There was no way to predict just how historic our first viewing of Toy Story was going to be when it was released by Pixar in 1995. All we knew was that Woody was wound a little tight, Buzz Lightyear was the coolest toy ever, and we loved their adventures together as they tried to get back to Andy. It wasn’t just the groundbreaking computer animation that made this film a cinematic achievement—it was the talking toys and the problems they were forced to navigate, which were curiously similar to our own. It goes without saying that the world became a better place because of Woody and Buzz, and their first adventure marked the dawn of a fantastic new age in animated storytelling.

Matilda

Don’t act like you’ve never wiggled your finger at something and hoped it would move. Matilda made us all wish we had telekinetic powers that we could use against the Trunchbulls in our lives. We loved that she could make playing cards fly and were equally impressed by her ability to read every book in the library and make an entire pancake breakfast on her own before she was even six. She taught us how to stand up to bullies and make the best of unfortunate situations. We’re still glad she ended up with Miss Honey and never had to use her powers again. Well, almost never.

Hercules

What do you get when you mix five fabulous Muses with a flying horse and a quippy villain with blue fire-hair? A masterpiece. It is literally impossible to not be a fan of Hercules. With its stylistic visuals and colorful cast of characters, it delivers a master class in heroism and vocal gymnastics. We love that Meg is not a typical Disney princess but a self-proclaimed damsel in distress looking for love in all the wrong places. She more than deserves her epic power ballad as much as we deserve a long-awaited Broadway adaptation of this fan-favorite (hint hint, Disney Theatrical).

The Parent Trap

Easily the best family film ever made, The Parent Trap is so impressively filmed that you’d never know it was made in the nineties. Two Lindsay Lohans in the same frame? We still can’t wrap our heads around how they did it, but we’re grateful that they did.

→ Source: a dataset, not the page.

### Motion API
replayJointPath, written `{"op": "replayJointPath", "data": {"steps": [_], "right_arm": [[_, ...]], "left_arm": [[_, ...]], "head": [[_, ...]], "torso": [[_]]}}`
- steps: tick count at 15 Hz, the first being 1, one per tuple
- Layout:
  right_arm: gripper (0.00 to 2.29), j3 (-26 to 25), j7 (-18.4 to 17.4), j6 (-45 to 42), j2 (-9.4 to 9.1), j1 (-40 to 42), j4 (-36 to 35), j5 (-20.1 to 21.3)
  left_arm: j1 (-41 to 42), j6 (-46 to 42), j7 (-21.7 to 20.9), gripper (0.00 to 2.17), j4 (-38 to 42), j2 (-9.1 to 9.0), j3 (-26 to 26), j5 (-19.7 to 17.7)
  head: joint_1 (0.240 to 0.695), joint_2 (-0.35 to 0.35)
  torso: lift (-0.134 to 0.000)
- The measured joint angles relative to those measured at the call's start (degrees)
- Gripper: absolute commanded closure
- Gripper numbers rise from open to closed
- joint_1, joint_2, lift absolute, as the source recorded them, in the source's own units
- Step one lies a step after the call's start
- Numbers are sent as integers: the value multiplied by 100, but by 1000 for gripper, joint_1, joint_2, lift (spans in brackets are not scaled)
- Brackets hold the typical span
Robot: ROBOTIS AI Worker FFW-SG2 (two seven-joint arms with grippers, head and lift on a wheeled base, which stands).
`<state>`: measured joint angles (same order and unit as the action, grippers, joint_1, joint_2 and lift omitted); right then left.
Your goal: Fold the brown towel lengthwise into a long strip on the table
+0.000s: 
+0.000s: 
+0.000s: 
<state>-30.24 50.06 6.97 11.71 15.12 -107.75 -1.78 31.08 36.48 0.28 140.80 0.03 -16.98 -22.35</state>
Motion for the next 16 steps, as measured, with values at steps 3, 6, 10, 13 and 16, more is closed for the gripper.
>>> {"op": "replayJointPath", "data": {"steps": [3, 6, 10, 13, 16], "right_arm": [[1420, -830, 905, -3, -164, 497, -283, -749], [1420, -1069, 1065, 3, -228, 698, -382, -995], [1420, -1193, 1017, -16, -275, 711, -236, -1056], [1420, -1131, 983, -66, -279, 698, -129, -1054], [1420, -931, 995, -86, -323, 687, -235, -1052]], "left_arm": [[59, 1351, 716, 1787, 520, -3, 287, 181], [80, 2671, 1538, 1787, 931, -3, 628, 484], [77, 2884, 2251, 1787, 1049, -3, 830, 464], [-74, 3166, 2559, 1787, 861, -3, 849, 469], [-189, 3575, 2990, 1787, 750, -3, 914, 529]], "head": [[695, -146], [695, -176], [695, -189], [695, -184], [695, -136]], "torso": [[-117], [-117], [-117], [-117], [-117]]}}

Hallie and Annie’s story is among the most relatable we grew up with because it centered around family and the lengths we’re willing to go to keep them together. Of course, we loved that they took a page from Kevin McCallister’s book with all those pranks, but those intimate family moments? That ending? Yeah, they still make us cry. This will be an everlasting love. Cue the secret handshake.

Mulan

If you ask any 90s kid to list their top five favorite Disney films, Mulan will inevitably be among them. With its perfect blend of memorable songs, dazzling animation, and heart-pounding action, it’s among the best animated films ever made. Like Meg in Hercules, Mulan is not your typical Disney princess. She literally puts her life on the line to uphold her family’s honor and save her father’s life. That kind of sacrifice raised the stakes higher than we’d ever seen them in a Disney film, culminating in the most exciting climax of the entire decade. Mulan showed us the meaning of honor and bravery. Best of all, it gave us Mushu, who’s still making us ugly laugh.

Hook

The animated Peter Pan has nothing on this thrilling tale of grown-up Peter returning to Neverland. As much as we love the pirates and Dustin Hoffman’s performance as Hook, it’s Peter’s rapport with the Lost Boys that really gives the film wings. Only with their help is Peter able to bring imaginary food to life and learn how to fly again so that he can fight Hook, save his children, and return home. In a sea of Peter Pan remakes, this one achieves “Bangarang!” status. There will never be another one like it, nor will any other film contain the same kind of magic as the ones made in the 90s.

It was a simpler time, but one brimming with innovation, imagination, and character-based storytelling that taught us something about ourselves and the adventure of growing up. We’re blessed to have such a treasure trove of stories that we not only got to witness as kids but can now revisit whenever we want.

And seriously though, N*SYNC is better.